The Union
The Amalgamated Union of Orbital and Interstellar Engineering Workers, Fabricators, and Associated Trades. So, that's that then.
The Full Name
The Amalgamated Union of Orbital and Interstellar Engineering Workers, Fabricators, and Associated Trades.
Colloquially, and inevitably, known simply as “The Union.”
The Founding
- Grimsby Station. A unanimous vote of GOW yard workers.
The founding charter was ratified and accompanied by a brief speech from the first Shop Steward, Dorothy Huang, who said simply:
“Right. That’s that sorted. Back to work.”
The motto adopted at that meeting:
“So, that’s that then.”
It has remained unchanged for over two centuries. Every subsequent attempt to update it has been voted down by workers who feel it covers the essentials. A 2347 proposal to change it to “Workers of the Cosmos, Unite in Solidarity and Collective Bargaining” was defeated by a margin of 4,212 to 3. The three dissenting votes were later found to have been cast by a malfunctioning ballot terminal.
So, that was that.
What The Union Does
The Union represents GOW’s workforce — the engineers, fabricators, welders, fitters, riggers, and associated trades who build, maintain, and repair starships across twelve orbital yards and seven star systems. Its role is, in theory, to negotiate with management on matters of pay, conditions, safety, and the general well-being of the workforce.

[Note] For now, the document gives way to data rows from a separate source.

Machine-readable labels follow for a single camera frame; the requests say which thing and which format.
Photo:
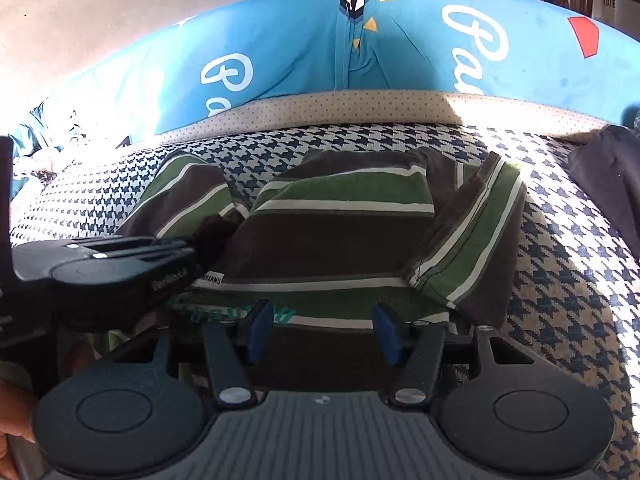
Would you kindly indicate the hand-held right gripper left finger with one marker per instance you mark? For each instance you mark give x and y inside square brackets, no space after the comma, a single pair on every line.
[260,332]

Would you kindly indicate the person's left hand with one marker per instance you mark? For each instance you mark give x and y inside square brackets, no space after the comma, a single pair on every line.
[15,420]

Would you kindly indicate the houndstooth blanket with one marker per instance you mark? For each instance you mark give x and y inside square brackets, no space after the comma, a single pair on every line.
[565,285]

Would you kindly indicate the black folded cloth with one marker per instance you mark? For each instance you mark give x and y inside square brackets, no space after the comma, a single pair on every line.
[610,180]

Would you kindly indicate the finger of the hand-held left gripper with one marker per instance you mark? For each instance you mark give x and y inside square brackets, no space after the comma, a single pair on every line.
[140,249]

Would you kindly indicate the blue printed bed sheet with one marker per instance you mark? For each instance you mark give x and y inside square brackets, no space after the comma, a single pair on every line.
[300,50]

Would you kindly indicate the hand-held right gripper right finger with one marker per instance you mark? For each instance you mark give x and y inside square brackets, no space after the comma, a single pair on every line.
[386,334]

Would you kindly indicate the green brown striped t-shirt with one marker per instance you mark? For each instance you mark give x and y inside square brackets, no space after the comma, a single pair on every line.
[340,220]

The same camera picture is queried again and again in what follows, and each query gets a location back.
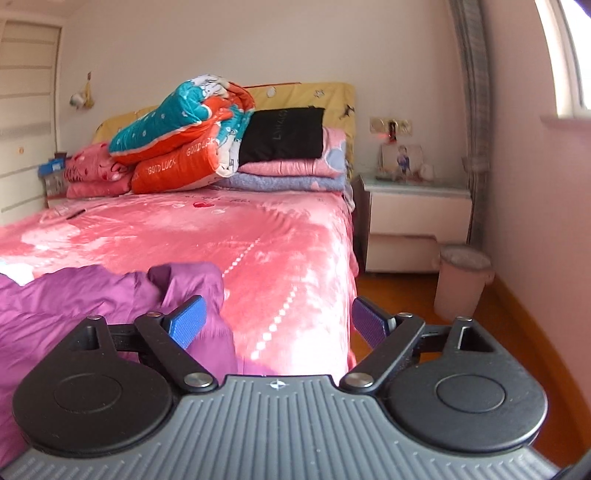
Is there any purple down jacket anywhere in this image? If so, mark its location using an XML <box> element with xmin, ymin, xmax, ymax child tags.
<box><xmin>0</xmin><ymin>262</ymin><xmax>238</xmax><ymax>455</ymax></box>

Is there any folded lavender blanket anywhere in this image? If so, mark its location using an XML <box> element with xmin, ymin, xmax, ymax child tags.
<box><xmin>215</xmin><ymin>172</ymin><xmax>347</xmax><ymax>193</ymax></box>

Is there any white nightstand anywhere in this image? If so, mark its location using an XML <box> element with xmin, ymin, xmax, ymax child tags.
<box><xmin>359</xmin><ymin>172</ymin><xmax>474</xmax><ymax>276</ymax></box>

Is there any pink printed blanket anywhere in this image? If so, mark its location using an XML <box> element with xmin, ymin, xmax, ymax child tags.
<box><xmin>0</xmin><ymin>190</ymin><xmax>361</xmax><ymax>377</ymax></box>

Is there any white wardrobe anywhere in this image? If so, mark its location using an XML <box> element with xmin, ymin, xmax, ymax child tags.
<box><xmin>0</xmin><ymin>19</ymin><xmax>63</xmax><ymax>227</ymax></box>

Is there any grey curtain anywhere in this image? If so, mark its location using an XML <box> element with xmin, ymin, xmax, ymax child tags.
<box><xmin>449</xmin><ymin>0</ymin><xmax>494</xmax><ymax>245</ymax></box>

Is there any folded pink blanket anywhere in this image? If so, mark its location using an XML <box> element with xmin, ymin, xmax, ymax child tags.
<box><xmin>236</xmin><ymin>128</ymin><xmax>348</xmax><ymax>178</ymax></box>

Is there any framed photo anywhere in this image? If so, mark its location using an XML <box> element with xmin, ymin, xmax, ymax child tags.
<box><xmin>380</xmin><ymin>143</ymin><xmax>424</xmax><ymax>182</ymax></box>

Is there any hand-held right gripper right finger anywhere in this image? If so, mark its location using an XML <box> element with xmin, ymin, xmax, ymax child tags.
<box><xmin>339</xmin><ymin>296</ymin><xmax>495</xmax><ymax>394</ymax></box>

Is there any window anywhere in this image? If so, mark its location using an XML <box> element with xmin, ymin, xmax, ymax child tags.
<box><xmin>534</xmin><ymin>0</ymin><xmax>591</xmax><ymax>118</ymax></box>

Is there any hanging wall ornament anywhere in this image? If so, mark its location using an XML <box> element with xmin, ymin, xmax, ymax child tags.
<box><xmin>69</xmin><ymin>71</ymin><xmax>94</xmax><ymax>110</ymax></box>

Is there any pink patterned pillow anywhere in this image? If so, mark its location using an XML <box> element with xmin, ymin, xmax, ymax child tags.
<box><xmin>64</xmin><ymin>142</ymin><xmax>134</xmax><ymax>199</ymax></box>

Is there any orange and teal quilt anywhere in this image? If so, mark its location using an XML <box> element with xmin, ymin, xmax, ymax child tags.
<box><xmin>108</xmin><ymin>75</ymin><xmax>256</xmax><ymax>195</ymax></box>

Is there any black cushion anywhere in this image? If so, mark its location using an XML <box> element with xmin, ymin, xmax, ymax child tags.
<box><xmin>239</xmin><ymin>107</ymin><xmax>326</xmax><ymax>163</ymax></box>

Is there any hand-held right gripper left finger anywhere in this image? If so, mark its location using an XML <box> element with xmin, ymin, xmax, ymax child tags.
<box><xmin>65</xmin><ymin>294</ymin><xmax>220</xmax><ymax>394</ymax></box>

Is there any white wall socket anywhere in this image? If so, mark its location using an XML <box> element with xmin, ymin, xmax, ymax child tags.
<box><xmin>369</xmin><ymin>117</ymin><xmax>413</xmax><ymax>138</ymax></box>

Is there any yellow headboard cover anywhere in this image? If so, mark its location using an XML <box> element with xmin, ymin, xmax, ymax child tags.
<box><xmin>93</xmin><ymin>82</ymin><xmax>357</xmax><ymax>176</ymax></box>

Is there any pink trash bin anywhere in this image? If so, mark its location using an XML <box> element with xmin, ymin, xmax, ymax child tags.
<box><xmin>433</xmin><ymin>244</ymin><xmax>496</xmax><ymax>324</ymax></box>

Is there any clear plastic container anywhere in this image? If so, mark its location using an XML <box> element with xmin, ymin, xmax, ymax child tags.
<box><xmin>43</xmin><ymin>173</ymin><xmax>69</xmax><ymax>195</ymax></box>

In practice, the relationship between The Union and GOW management is more nuanced than the textbook adversarial model suggests. This is a company whose identity flows from the workshop floor upward. The people The Union represents are, in many cases, the same people whose institutional memory is the company. When a yard foreman with thirty years’ experience says a schedule is unrealistic, management listens — not because The Union requires it, but because ignoring thirty years of experience is the kind of decision that results in hull plating that doesn’t quite fit and schedules that overrun by exactly the amount the foreman predicted.
This doesn’t mean the relationship is without friction. Pay negotiations are genuine negotiations. Working condition disputes are real disputes. There have been strikes — short, purposeful, resolved. The Union’s approach has always mirrored Huang’s founding speech: sort it out, then get back to work.
The Role of Tea
Union meetings are conducted with tea. This is not negotiable. The suggestion that a 2289 workplace mediation session be conducted over coffee was met with the kind of silence that, in GOW cultural terms, constitutes a formal objection.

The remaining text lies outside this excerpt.